> [WORK REQUEST]:
Ignore the pictures in the data below and set down exactly the lines from its first line through the line containing "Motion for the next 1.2".

[[ RECORD EXCERPTS, beginning ]]

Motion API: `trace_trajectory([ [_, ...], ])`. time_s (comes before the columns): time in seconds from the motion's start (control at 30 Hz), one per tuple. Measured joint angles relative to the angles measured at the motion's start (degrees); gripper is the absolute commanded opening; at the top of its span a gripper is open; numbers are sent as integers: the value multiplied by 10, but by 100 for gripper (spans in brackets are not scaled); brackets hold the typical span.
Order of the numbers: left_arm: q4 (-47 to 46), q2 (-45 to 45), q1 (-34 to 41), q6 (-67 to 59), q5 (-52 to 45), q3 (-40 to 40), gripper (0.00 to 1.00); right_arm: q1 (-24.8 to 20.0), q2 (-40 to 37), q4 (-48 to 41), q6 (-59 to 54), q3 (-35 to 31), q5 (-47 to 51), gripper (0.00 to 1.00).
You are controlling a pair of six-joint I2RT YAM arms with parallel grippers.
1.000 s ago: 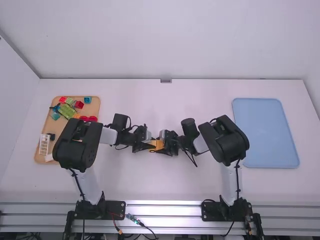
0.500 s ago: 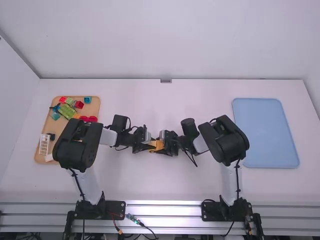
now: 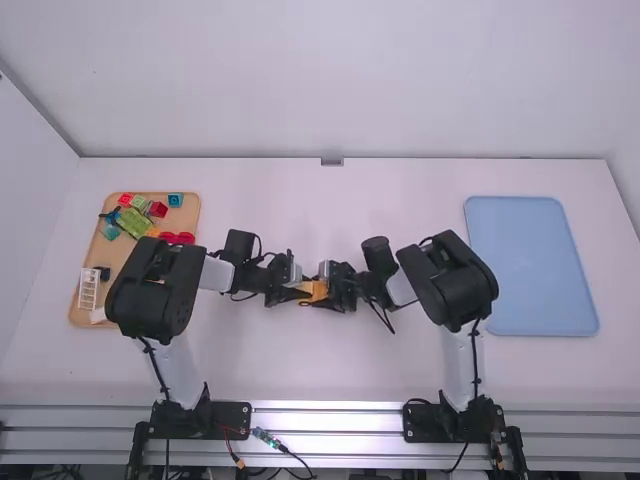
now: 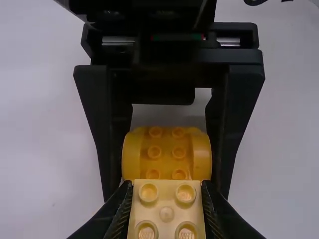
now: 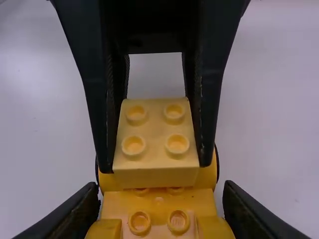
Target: Assemble lego blocks to make yellow taxi
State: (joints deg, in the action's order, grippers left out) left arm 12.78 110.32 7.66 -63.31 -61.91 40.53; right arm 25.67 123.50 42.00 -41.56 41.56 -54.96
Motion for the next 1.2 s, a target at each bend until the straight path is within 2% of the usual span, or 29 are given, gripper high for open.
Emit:
trace_trajectory([
  [0.17, -9, 0, 0, 34, 5, 4, 2, 0, 0, 0, 0, 0, 0, 58],
  [0.93, -29, 0, 1, 20, 3, 10, 2, 0, 0, -1, -2, 0, -2, 58],
  [1.1, -29, 0, 1, 20, 3, 10, 16, 0, 0, -1, -2, 0, -1, 58],
  [1.13, -29, 0, 1, 20, 3, 10, 22, 0, 0, -1, -2, 0, -1, 58],
  [1.2, -29, 0, 1, 20, 3, 10, 25, 0, 0, -1, -2, 0, -2, 58],
])
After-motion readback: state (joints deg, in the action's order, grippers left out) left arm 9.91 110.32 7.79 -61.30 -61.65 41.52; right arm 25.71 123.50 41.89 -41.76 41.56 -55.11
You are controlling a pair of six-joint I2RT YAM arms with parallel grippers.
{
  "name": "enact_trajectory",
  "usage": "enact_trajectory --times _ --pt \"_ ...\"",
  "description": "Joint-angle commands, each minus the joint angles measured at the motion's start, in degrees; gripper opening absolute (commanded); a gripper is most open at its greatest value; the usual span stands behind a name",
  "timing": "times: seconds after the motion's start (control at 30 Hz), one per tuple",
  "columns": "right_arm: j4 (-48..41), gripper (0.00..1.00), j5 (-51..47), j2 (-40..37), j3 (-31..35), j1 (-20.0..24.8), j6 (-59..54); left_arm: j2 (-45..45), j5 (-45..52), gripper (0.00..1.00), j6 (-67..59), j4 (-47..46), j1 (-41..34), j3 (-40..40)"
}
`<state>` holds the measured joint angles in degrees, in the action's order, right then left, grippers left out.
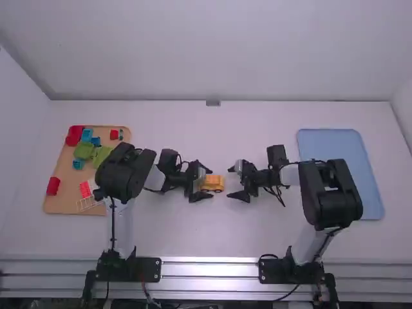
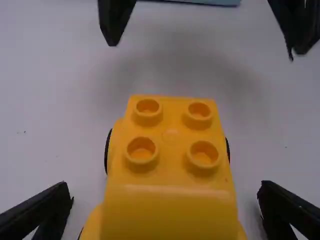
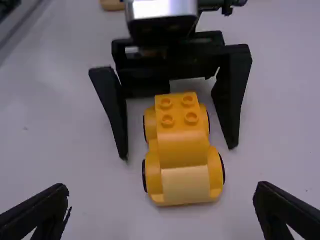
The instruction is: Assemble lego blocks to make yellow taxi
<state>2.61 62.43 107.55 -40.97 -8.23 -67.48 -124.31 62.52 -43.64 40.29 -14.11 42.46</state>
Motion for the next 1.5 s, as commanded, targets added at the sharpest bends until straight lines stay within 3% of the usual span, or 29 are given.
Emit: enact_trajectory --times 0.0,0.2,0.33,0.53,0.8,1.0,1.13,1.3,1.47 --pt "6.67 0.99 -2.34 -1.03 4.07 -1.57 6.08 2.16 -5.77 0.99 5.05 -1.77 0.59 -1.75" --pt "27.65 0.99 -7.45 3.41 7.67 -6.05 20.39 14.36 -12.94 0.99 -0.31 -14.99 0.61 -4.15" --pt "30.8 0.99 -6.78 8.9 4.37 -7.28 23.04 22.32 -15.93 0.99 -1.18 -23.3 0.68 -4.48" --pt "26.43 0.99 1.38 15.1 -4.33 -9.55 18.67 37.59 -19.89 0.99 -0.72 -35.87 4.61 -4.48" --pt "21.88 0.99 -6.4 15.69 -8.5 -13.68 19.12 52.17 -20.22 0.99 12.35 -40.22 13.18 -4.48" --pt "21.09 0.75 -11.93 15.69 -8.52 -15.76 21.14 57.94 -31.98 0.99 31.52 -39.76 17.49 -4.48" --pt "20.74 0.61 -11.69 15.45 -8.55 -15.69 22.12 59.84 -35.56 0.99 32.44 -40.52 18.25 -4.48" --pt "19.69 0.6 -11.17 12.24 -8.55 -14.01 26.23 60.39 -36.7 0.99 32.3 -39.04 18.12 -4.48" --pt "6.78 0.59 -16.72 1.97 -8.5 -9.09 22.1 60.39 -39.1 0.99 32.5 -37.0 18.32 -4.48"
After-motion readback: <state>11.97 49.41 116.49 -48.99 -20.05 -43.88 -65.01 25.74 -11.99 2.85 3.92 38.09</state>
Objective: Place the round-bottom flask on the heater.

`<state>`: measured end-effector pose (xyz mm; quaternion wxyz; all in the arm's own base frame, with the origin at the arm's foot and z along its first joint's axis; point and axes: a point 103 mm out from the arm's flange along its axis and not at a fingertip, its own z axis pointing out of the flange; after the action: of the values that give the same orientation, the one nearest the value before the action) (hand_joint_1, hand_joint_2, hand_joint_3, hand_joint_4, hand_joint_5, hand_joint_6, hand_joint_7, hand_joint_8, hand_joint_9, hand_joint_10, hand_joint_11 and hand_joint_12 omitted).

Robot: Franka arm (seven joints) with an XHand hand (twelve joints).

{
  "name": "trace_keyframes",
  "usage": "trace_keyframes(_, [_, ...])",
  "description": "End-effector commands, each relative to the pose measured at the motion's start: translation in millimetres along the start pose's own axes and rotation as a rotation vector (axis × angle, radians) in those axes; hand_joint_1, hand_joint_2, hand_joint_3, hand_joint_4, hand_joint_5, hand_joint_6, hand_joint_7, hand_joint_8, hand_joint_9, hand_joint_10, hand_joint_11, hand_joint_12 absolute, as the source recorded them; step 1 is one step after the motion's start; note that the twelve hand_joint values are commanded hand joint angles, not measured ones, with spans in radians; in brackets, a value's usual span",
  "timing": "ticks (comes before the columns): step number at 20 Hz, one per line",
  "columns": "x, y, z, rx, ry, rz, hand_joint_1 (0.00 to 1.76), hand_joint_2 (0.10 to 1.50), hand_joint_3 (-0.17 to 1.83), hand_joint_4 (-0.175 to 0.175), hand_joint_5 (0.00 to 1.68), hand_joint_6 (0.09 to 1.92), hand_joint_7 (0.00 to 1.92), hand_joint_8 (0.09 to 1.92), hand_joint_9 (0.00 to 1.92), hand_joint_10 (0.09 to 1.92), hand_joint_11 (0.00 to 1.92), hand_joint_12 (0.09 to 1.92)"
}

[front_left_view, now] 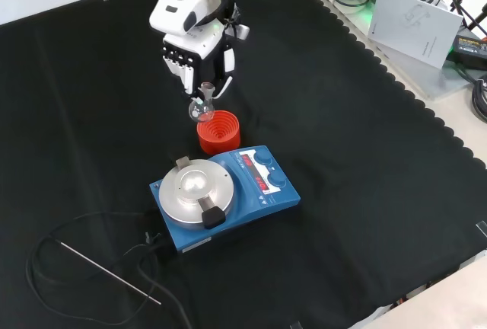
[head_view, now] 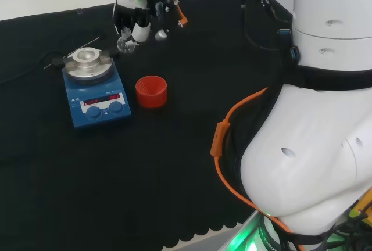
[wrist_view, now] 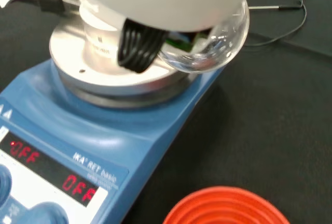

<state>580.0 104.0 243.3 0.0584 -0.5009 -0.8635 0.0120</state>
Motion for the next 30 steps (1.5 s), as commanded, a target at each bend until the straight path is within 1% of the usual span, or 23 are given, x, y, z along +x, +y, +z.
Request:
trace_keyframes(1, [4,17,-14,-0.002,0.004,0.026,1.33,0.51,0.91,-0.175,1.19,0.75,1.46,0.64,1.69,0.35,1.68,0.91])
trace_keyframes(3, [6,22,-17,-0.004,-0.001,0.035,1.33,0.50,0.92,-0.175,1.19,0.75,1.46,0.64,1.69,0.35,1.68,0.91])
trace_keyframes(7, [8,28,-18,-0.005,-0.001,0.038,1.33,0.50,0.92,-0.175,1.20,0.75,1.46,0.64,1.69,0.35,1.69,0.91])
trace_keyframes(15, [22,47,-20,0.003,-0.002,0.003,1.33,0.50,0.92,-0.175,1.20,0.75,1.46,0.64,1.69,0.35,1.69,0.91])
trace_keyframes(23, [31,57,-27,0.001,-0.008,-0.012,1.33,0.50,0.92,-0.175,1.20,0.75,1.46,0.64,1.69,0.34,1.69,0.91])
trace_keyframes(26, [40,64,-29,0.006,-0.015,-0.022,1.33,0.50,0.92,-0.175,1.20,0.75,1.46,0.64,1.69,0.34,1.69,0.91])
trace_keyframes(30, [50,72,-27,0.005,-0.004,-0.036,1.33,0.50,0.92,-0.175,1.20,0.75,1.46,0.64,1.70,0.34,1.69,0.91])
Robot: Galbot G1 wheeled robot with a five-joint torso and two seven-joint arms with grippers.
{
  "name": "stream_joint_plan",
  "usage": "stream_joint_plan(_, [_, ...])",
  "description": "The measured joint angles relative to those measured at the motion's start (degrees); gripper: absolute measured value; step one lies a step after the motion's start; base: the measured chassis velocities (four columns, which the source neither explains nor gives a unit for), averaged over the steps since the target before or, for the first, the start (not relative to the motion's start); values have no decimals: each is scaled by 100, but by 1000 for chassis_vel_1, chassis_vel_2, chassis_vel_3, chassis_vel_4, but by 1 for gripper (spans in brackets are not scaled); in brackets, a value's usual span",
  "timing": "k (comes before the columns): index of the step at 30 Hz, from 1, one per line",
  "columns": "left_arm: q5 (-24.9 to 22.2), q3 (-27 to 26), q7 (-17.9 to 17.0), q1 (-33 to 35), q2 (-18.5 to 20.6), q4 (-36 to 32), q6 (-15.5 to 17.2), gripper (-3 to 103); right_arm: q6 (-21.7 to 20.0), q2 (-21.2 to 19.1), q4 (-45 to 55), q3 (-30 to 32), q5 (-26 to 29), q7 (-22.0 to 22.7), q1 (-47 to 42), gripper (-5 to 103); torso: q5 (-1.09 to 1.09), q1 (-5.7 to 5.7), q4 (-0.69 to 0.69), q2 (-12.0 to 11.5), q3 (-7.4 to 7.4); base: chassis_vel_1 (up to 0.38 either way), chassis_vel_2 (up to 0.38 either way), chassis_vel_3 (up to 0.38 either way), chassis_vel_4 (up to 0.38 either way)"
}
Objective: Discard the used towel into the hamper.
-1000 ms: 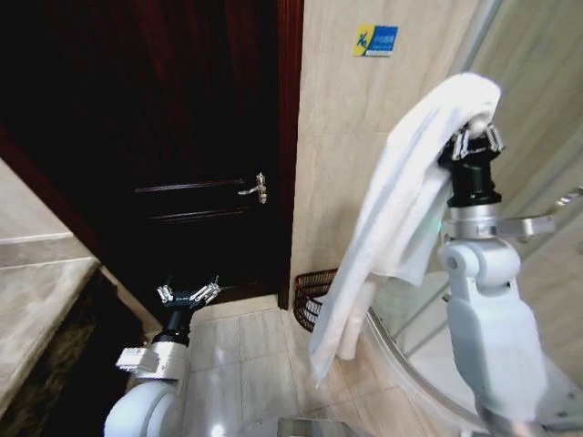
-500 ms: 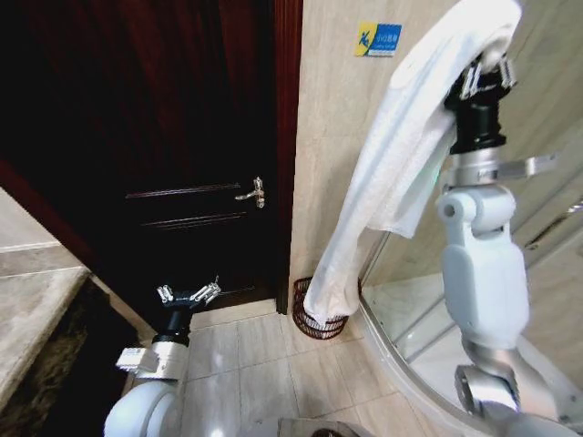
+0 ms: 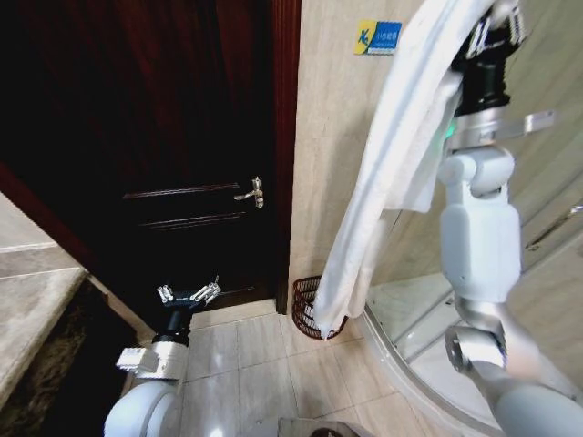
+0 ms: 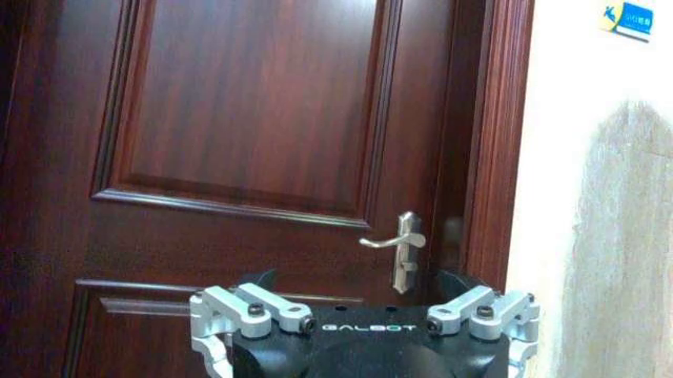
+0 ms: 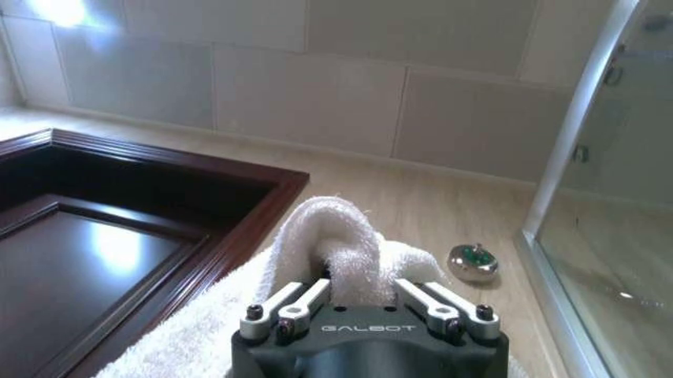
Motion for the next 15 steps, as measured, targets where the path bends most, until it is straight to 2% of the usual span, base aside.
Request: stream_joint_plan(15, [0,0,0,0,0,0,0,100,268,147,-672,-50,-34,-122,380,13,-1,1,1,0,0,0,0,0,0])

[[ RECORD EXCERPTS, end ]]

> [EXERCISE ANSWER]:
Motion API: `trace_trajectory([ [_, ...], ])`. time_s (comes before the columns): time in seconds from the motion's start (control at 30 Hz), one per tuple. Measured joint angles relative to the angles measured at the motion's start (degrees); gripper is the absolute commanded opening; at the top of its span a gripper is open; numbers are sent as integers: the value multiplied by 10, but by 100 for gripper (spans in brackets are not scaled); brackets hold the typical span.
Order of the numbers: left_arm: q4 (-47 to 46), q2 (-45 to 45), q1 (-34 to 41), q6 (-67 to 59), q5 (-52 to 45), q3 (-40 to 40), gripper (0.00 to 1.00); right_arm: q1 (-24.8 to 20.0), q2 (-40 to 37), q4 (-48 to 41), q6 (-59 to 54), q3 (-35 to 31), q5 (-47 to 51), gripper (0.00 to 1.00).
You are controlling a pair of six-joint I2RT YAM arms with parallel grippers.
1.000 s ago: 
0.500 s ago: 
now: 
now: 
now: 
Target: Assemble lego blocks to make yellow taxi
State: (joints deg, in the action's order, grippers left out) left arm 12.78 110.32 7.66 -63.31 -61.91 40.53; right arm 25.67 123.50 42.00 -41.56 41.56 -54.96
Motion for the next 1.2 s, a target at each bend until the straight path is within 2% of the usual span, or 29 are given, gripper high for open.

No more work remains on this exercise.